And you listen to that data and actually made a huge change to the business because most of your team had said there's no money in this. It was the revolving credit business and you were like, this Lisa's pipes up and says, no, I disagree. And you listened to her. That's huge credit to you, but also it shows that Lisa had psychological safety to be able to pipe open say this and then be listened to
What she said, and this is by the way, an extremely important insight about business. We tend to think that top to bottom and businesses, people act rationally based on what's good for the business. And in that particular case. My chief operating officer said when we were basically giving mailers who put money into our Pitney Bowes Bank, 1 percent interest in the form of postage rebates the understandable reaction is.
Why would they take 1 percent interest when their treasury department can earn 3 percent on overnight money? And her answer, which was, I give her credit for arguing back, was they want control. They want to know that when they have to send bills out at the end of a calendar month. Or whenever their billing cycle is that the money's going to be in the postage meter and they don't have to wait for a treasury department infusion of cash into their machines.

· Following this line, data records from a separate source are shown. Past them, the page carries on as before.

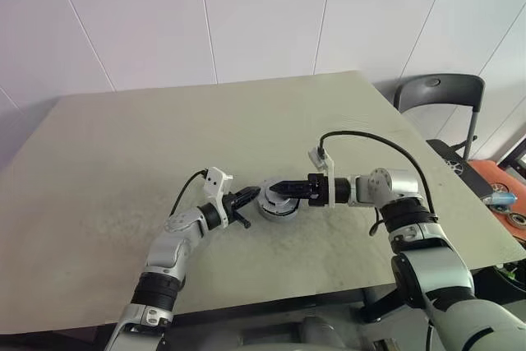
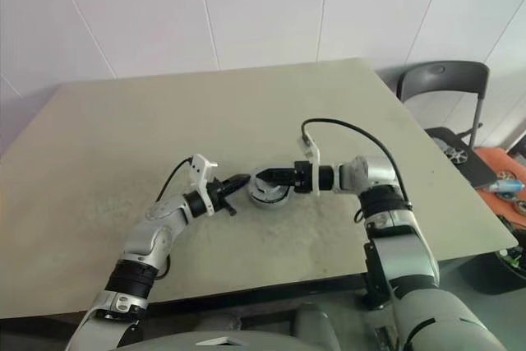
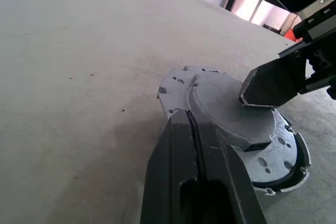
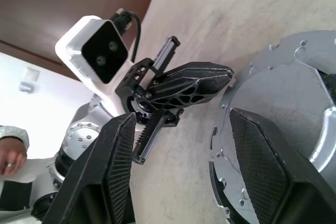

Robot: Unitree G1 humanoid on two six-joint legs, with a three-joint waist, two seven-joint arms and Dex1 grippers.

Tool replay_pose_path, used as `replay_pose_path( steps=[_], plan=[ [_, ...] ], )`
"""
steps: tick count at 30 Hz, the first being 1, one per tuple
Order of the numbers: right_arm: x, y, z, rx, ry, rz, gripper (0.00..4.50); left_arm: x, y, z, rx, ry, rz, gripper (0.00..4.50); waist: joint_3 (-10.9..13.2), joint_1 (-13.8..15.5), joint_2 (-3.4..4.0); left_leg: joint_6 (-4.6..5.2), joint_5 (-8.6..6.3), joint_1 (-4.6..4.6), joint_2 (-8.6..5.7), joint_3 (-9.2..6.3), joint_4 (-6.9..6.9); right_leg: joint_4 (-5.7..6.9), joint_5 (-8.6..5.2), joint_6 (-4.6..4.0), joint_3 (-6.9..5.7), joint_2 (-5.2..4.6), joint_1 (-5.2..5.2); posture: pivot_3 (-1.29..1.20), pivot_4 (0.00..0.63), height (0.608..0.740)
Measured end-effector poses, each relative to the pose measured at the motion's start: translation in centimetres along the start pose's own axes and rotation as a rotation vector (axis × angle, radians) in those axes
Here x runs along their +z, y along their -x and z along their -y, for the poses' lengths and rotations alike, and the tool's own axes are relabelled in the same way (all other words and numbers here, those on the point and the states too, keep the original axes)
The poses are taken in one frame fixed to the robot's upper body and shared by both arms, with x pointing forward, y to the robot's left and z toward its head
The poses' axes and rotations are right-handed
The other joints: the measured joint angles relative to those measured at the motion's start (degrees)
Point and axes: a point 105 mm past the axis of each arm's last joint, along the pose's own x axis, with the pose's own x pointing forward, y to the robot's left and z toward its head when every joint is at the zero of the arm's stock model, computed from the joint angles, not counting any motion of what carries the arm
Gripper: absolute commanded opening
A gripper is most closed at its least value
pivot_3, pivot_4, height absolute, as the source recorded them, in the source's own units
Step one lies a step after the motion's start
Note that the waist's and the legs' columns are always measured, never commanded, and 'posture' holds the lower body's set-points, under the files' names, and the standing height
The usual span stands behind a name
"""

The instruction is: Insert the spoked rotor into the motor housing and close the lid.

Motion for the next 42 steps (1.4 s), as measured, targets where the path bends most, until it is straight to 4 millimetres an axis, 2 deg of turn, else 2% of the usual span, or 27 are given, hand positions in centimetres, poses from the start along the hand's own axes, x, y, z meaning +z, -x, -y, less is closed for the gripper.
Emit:
replay_pose_path(
  steps=[5, 8, 11, 18, 22, 25, 29, 37, 40, 42],
  plan=[
    [1.4, 0.3, -0.3, -0.013, 0.135, 0.072, 2.99, 0.9, 0.3, -0.6, 0.031, 0.001, 0.051, 0.0, 0.1, 0.08, 0.1, 0.0, 0.0, -0.12, 0.0, 0.0, 0.0, 0.02, 0.0, 0.0, 0.0, 0.0, -0.13, 0.0, 0.0, 0.74],
    [3.0, 0.1, -1.4, -0.048, 0.308, 0.103, 3.5, 1.3, 0.5, -0.8, 0.041, -0.003, 0.072, 0.0, 0.13, -0.04, 0.11, 0.0, 0.0, -0.16, 0.0, 0.0, -0.07, 0.0, 0.0, 0.0, 0.0, 0.0, -0.19, 0.0, 0.0, 0.74],
    [3.3, -0.5, -1.7, -0.127, 0.505, 0.08, 4.47, 2.1, 1.1, -0.6, 0.037, -0.009, 0.112, 0.0, 0.13, -0.01, 0.11, -0.01, 0.0, -0.22, 0.01, 0.0, -0.1, 0.0, -0.01, 0.02, 0.0, -0.01, -0.27, 0.0, 0.0, 0.74],
    [0.8, -1.8, -2.4, -0.152, 0.888, -0.067, 4.47, 2.0, 4.5, -0.2, 0.022, -0.095, 0.088, 0.0, 0.11, 0.13, 0.1, -0.31, 0.16, -0.81, 0.0, 0.03, -0.03, -0.01, 0.0, 0.0, 0.01, -0.03, -0.88, 0.0, 0.0, 0.74],
    [-0.6, -1.5, -1.5, -0.168, 1.007, -0.153, 4.47, 2.1, 5.9, -0.2, 0.011, -0.196, 0.054, 0.0, 0.13, 0.17, 0.1, -0.08, 0.04, -0.8, -0.02, 0.08, -0.02, -0.01, 0.0, -0.01, 0.02, -0.02, -0.85, 0.0, 0.0, 0.74],
    [-0.4, -1.4, -1.0, -0.204, 1.093, -0.164, 4.47, 2.2, 6.2, -0.5, 0.02, -0.223, 0.042, 0.0, 0.13, 0.11, 0.09, -0.03, 0.02, -0.76, 0.0, 0.08, -0.02, 0.02, 0.02, -0.04, 0.02, 0.0, -0.84, 0.0, 0.0, 0.74],
    [0.1, -0.8, 1.0, -0.306, 1.124, -0.158, 4.47, 2.5, 6.6, -0.9, 0.035, -0.227, 0.05, 0.0, 0.13, 0.11, 0.1, -0.05, 0.03, -0.74, 0.0, 0.07, -0.02, 0.04, 0.05, -0.08, 0.02, 0.01, -0.84, 0.0, 0.0, 0.74],
    [0.4, -0.9, 1.2, -0.319, 1.164, -0.168, 4.47, 2.6, 6.6, -1.0, 0.038, -0.227, 0.054, 0.0, 0.12, 0.13, 0.09, -0.04, 0.03, -0.47, 0.01, 0.07, 0.01, 0.03, 0.07, -0.12, 0.02, 0.02, -0.52, 0.0, 0.0, 0.74],
    [0.0, -0.8, 1.3, -0.3, 1.136, -0.192, 3.86, 2.6, 6.6, -1.0, 0.044, -0.227, 0.055, 0.0, 0.13, 0.15, 0.1, -0.01, 0.02, -0.09, 0.01, 0.06, -0.03, 0.0, 0.05, -0.11, 0.02, 0.03, -0.11, 0.0, 0.0, 0.74],
    [-0.3, -0.6, 1.2, -0.285, 1.109, -0.204, 3.25, 2.6, 6.6, -1.1, 0.047, -0.231, 0.059, 0.0, 0.13, 0.14, 0.1, 0.01, 0.01, 0.02, 0.01, 0.07, -0.03, -0.02, 0.04, -0.08, 0.02, 0.03, 0.02, 0.0, 0.0, 0.74]
  ],
)
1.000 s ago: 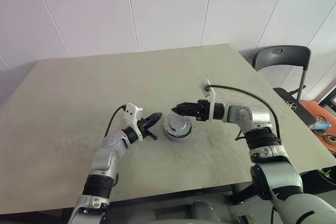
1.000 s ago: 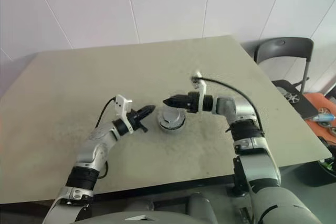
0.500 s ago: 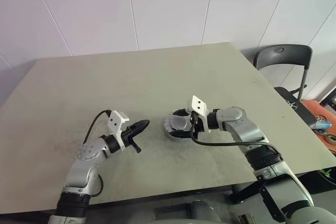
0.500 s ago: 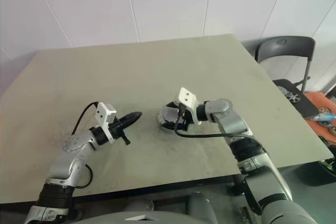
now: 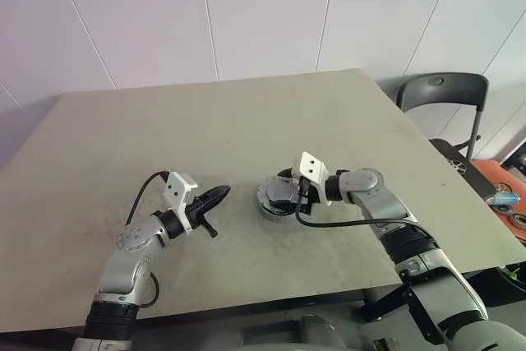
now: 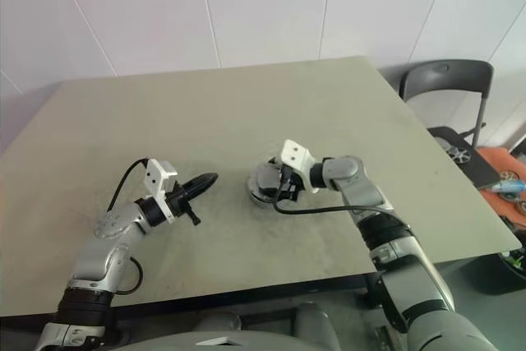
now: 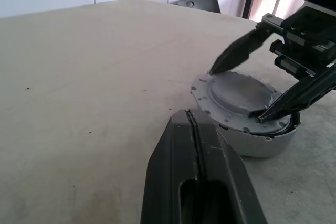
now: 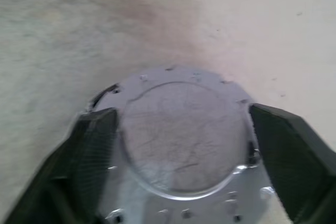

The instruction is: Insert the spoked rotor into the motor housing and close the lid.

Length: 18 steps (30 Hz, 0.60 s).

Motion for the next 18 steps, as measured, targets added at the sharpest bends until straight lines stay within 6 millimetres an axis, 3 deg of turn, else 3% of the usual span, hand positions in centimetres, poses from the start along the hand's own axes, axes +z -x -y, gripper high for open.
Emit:
replay_pose_path(
  steps=[7, 18],
  plan=[
    [0.33, 0.55, -0.78, 0.064, -0.102, 0.025, 3.24, 0.06, 0.05, -0.26, 0.02, -0.003, 0.003, 0.0, -0.01, -0.08, -0.01, 0.03, -0.03, 0.0, 0.01, 0.0, -0.08, -0.01, -0.02, 0.03, 0.0, -0.01, -0.07, 0.0, 0.0, 0.74],
    [0.78, 0.66, -0.63, 0.069, -0.099, 0.072, 3.24, -0.08, 0.08, -0.43, 0.032, 0.001, 0.0, 0.0, 0.02, -0.08, 0.01, 0.02, -0.02, -0.01, 0.02, 0.01, -0.07, 0.03, -0.02, 0.03, 0.0, 0.0, -0.08, 0.0, 0.0, 0.74]
  ],
)
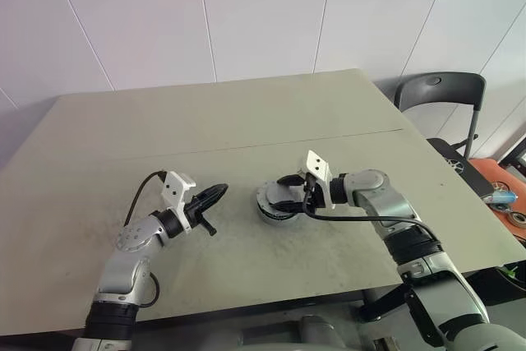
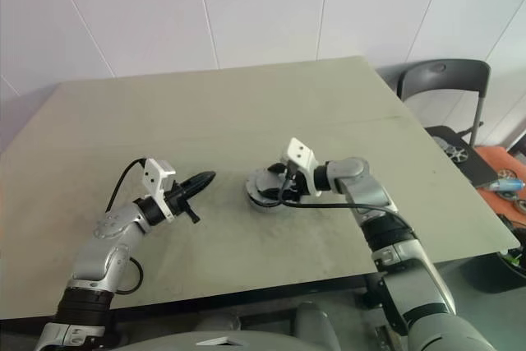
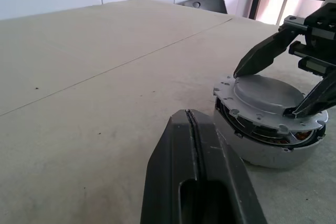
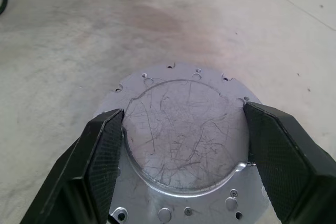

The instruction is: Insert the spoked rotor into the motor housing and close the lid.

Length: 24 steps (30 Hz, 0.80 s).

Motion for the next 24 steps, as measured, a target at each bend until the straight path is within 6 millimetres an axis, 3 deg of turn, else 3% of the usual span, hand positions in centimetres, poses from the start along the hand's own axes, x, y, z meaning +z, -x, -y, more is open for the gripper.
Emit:
replay_pose_path(
  steps=[24],
  plan=[
    [-0.87, 0.16, 0.04, 0.024, 0.062, -0.086, 3.24, -0.66, 0.1, -0.5, 0.026, 0.001, -0.017, 0.0, -0.02, 0.12, -0.04, 0.0, 0.0, 0.04, -0.01, 0.0, 0.04, 0.01, 0.0, -0.01, 0.0, -0.01, 0.06, 0.0, 0.0, 0.74]
  ],
)
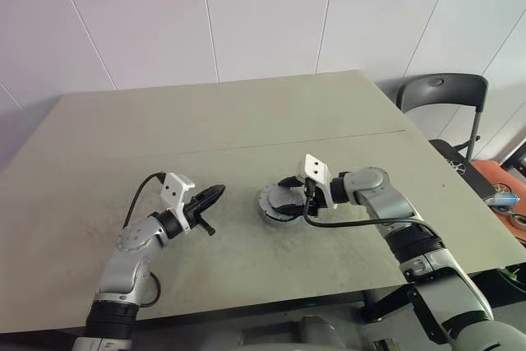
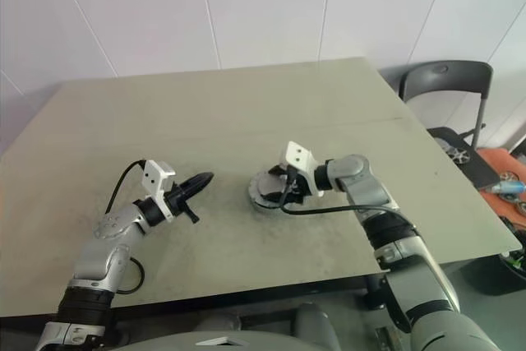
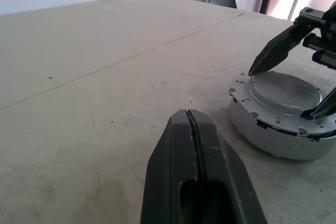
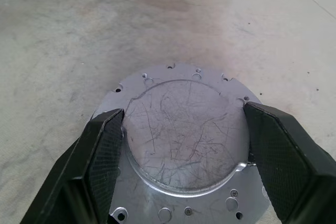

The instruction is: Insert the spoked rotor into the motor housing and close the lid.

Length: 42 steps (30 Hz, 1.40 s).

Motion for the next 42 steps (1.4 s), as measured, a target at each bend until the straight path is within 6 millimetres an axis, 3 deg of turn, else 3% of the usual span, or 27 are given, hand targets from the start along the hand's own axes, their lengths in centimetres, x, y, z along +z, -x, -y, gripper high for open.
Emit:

And so there's a penalty that they're willing to pay in order to have control of their funds and their operations. And that's a profound insight. People mid to lower levels in organizations. Have a different set of drivers than the top of the organization. And you have to remember that's by the way, what I learned you in the introduction, you referred to the fact that the clients determine what's valuable.

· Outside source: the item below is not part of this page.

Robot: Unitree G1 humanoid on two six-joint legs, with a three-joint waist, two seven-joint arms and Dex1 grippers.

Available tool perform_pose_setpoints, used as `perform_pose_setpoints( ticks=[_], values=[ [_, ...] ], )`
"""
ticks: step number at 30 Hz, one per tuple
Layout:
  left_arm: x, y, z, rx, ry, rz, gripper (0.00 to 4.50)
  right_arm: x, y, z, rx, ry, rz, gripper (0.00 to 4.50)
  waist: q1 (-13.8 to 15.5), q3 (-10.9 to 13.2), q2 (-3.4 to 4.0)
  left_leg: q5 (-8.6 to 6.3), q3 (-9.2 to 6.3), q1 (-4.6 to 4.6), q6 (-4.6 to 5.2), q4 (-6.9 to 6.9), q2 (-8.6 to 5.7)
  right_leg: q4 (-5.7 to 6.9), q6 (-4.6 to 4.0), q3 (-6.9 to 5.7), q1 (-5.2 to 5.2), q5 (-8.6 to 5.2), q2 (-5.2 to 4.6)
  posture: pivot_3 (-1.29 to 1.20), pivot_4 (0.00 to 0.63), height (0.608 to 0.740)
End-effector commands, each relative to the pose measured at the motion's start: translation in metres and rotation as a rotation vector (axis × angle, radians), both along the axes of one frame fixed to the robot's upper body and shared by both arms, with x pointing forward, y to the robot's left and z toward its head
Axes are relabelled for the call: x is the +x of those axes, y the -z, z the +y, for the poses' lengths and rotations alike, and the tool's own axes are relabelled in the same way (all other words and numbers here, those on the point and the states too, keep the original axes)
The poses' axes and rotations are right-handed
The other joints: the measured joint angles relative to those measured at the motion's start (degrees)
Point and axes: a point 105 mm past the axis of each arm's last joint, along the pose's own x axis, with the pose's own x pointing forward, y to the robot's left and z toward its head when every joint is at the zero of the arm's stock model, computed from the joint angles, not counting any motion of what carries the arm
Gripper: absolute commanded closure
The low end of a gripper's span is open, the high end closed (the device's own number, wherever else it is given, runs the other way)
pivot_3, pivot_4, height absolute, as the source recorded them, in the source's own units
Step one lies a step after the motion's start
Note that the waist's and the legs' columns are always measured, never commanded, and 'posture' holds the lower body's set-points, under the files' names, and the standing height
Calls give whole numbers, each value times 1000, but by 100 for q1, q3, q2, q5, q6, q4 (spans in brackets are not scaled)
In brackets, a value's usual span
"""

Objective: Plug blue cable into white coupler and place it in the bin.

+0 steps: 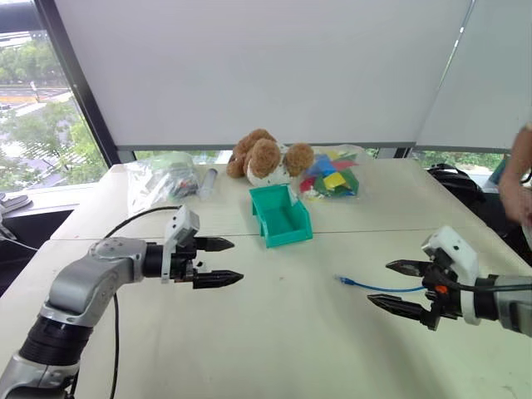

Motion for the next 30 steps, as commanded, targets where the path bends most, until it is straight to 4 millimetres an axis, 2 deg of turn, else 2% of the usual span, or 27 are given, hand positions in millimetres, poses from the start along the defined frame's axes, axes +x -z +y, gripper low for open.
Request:
perform_pose_setpoints(
  ticks=[1,12,20,24,30],
  values=[
    [-3,-13,1,-15,-7,-40,0,1,-8,-1,-26,-10,-35,35,3,0,0,0,0,0,0,0,0,0,0,0,0,0,0,0,150,740],
    [-1,-21,-4,-67,-10,-35,0,5,-9,-8,-55,-12,-34,35,4,0,0,0,1,0,0,1,-1,0,0,1,0,0,0,0,150,740],
    [2,-17,-12,-79,12,-32,0,17,-2,-22,-96,-21,-33,35,-8,0,-1,0,3,1,0,1,-2,0,0,0,1,0,0,0,150,740],
    [5,-16,-14,-79,16,-36,0,28,17,-35,-168,-61,-2,35,-8,0,-1,0,5,1,0,3,-6,1,0,0,1,0,1,0,150,740],
    [5,-19,-17,-90,25,-41,0,57,49,-49,-190,-106,62,35,-36,0,-1,0,9,4,0,4,-9,2,1,2,1,0,3,0,150,740]
  ],
)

I found out that the guy who did make partner instead of me was attuned to the fact that the clients were not as focused on the economic value of the work I was doing as they were on removing the aggravation factor of small legal problems that family members got them into. And I realised that people are motivated, there are a whole bunch of emotional support and people's concern about their careers. They really matter.
And back in 1994, when we had a One of the most profound comments that I take with me to this day was in answer to a question, George Harvey asked the most senior sales leader who kicked off the breakfast. He said, what's the secret of success for you in sales? And he said, the secret of success is I turned 30, 000 a year, mailroom managers into 100, 000 a year VPs of administration. And he realized that a lot of success.
When you're calling on business customers is not the economic value or the the big ticket value. It's are you, do you have the customers back? And let me just tell another story along those lines up. And this is an adaptation story as well after the 2000 presidential election, which, of course, was well publicized as a disaster in terms of Florida's management of the voting.
Particularly in Palm Beach County, Florida we said to our team, look at where we can play with the funds that are, have been made available under the 2002 Help America Vote Act. And so we developed an end to end vote by mail system called ReliaVote, and we launched it actually in Arizona, and then in California, and then in Florida. And we happen to be in Palm Beach County in 2006, and the city messed up and not mailing out the ballots to about 700 people.
And it not surprisingly, because of the history of mess ups in getting voting by voting done in Florida. This was a headline story in the Palm Beach newspaper. And in fact, it had nationwide coverage. And the question, and it wasn't our fault. And the question was, how are we going to handle this from a public relations standpoint? And, my business unit had said, it's not our fault. We should tell people it's not our fault.
And I got very wise advice from somebody whose company we bought the year before. And he said, you don't blame either Palm Beach County or say that we're to blame, just say it's not constructive to figure out who's to blame, but we will take responsibility to make sure this gets fixed. And the most important thing about that is not that we solved the problem.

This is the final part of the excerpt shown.